7 When fitting a CFA model, the metric of the latent variables must be set to identify the model. In testing for factorial invariance, a common method for identification is to use (at least) one item as a reference indicator (RI; Cheung & Rensvold, Citation1999; Johnson, Meade, & DuVernet, Citation2009; Steiger, Citation2002). Specifically, an arbitrary group is selected as the reference group and its factor variance to set to one (for models with a mean structure, the factor mean of the reference group should also be fixed to zero). In addition, the factor loadings (as well as the intercepts for models with mean structures) of the RI(s) are constrained to be equal across all groups. In so doing, there is only one set of estimated coefficients that optimally reproduces the data. In other words, a multiple-group model is identified. Meanwhile, since other parameters are estimated in reference to the standardized factor in the reference group and selected RI(s), the scale of the multiple-group model is set so that the corresponding parameters are comparable across groups. (Cheung & Rensvold, Citation1999; Johnson et al., Citation2009; Meade & Wright, Citation2012). Research has shown when an inappropriate item is chosen to be a RI, severe Type I or Type II errors are expected in testing factorial invariance; that is, truly invariant items could be detected erroneously as noninvariant items and vice versa (Johnson et al., Citation2009; Yoon & Millsap, Citation2007). Selection of a RI determines whether the true status of invariance could be detected using the multiple-group CFA method. Methodologists have proposed a number of methods which allow researchers to select the proper RI (see Meade & Wright, Citation2012; Rivas, Stark, & Chernshenko, Citation2009; Shi, Citation2016; Shi, Song, Liao, Terry & Snyder, Citation2017; Woods, Citation2009). It is noted that other approaches were proposed, which allow researchers to test invariance without using any specific item as RI (e.g. Raykov, Marcoulides, & Millsap, Citation2013). For the proposed BSEM approach, we assume researchers could identify the multiple group model by selecting the proper RI.

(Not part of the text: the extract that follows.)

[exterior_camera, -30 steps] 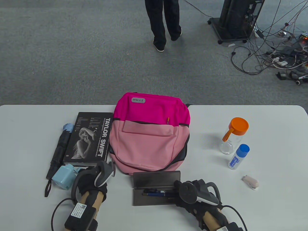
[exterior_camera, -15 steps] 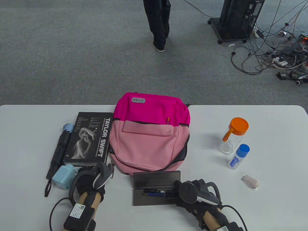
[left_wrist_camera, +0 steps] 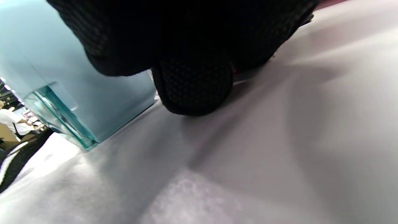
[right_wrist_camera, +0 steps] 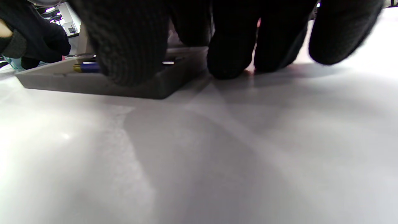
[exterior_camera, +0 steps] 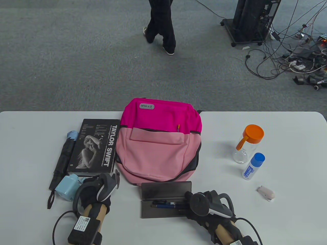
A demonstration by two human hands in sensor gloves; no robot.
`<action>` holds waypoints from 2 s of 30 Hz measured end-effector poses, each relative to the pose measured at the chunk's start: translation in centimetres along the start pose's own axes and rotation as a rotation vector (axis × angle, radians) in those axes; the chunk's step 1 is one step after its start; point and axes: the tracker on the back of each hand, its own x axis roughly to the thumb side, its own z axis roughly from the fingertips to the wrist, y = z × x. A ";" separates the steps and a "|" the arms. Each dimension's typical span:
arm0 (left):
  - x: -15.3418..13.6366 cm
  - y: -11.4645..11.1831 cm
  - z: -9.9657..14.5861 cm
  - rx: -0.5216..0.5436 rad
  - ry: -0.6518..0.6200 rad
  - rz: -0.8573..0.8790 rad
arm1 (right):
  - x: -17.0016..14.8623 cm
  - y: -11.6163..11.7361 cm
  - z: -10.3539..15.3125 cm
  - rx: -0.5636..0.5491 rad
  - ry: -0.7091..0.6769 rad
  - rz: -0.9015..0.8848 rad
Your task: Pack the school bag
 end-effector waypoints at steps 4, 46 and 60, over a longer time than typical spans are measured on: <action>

8 We applied the cutoff suggested by Cheung & Rensvold (Citation2002) as this is the most widely cited criterion.

9 The proposed BSEM method could be extended to test factorial invariance when the number of groups is larger than two by using the Bayesian hierarchical prior (see Verhagen & Fox, Citation2013). Future studies are expected to explore this extension.

10 We recognize that since the number response categories was small (i.e. less than five), to better account the ordinal nature of the data; ordinal factor analysis models (or polytomous IRT models) should be used (DiStefano & Morgan, Citation2014; Rhemtulla, Brosseau-Liard & Savalei, Citation2012). For demonstration purposes, we treated the outcome variables as continuous.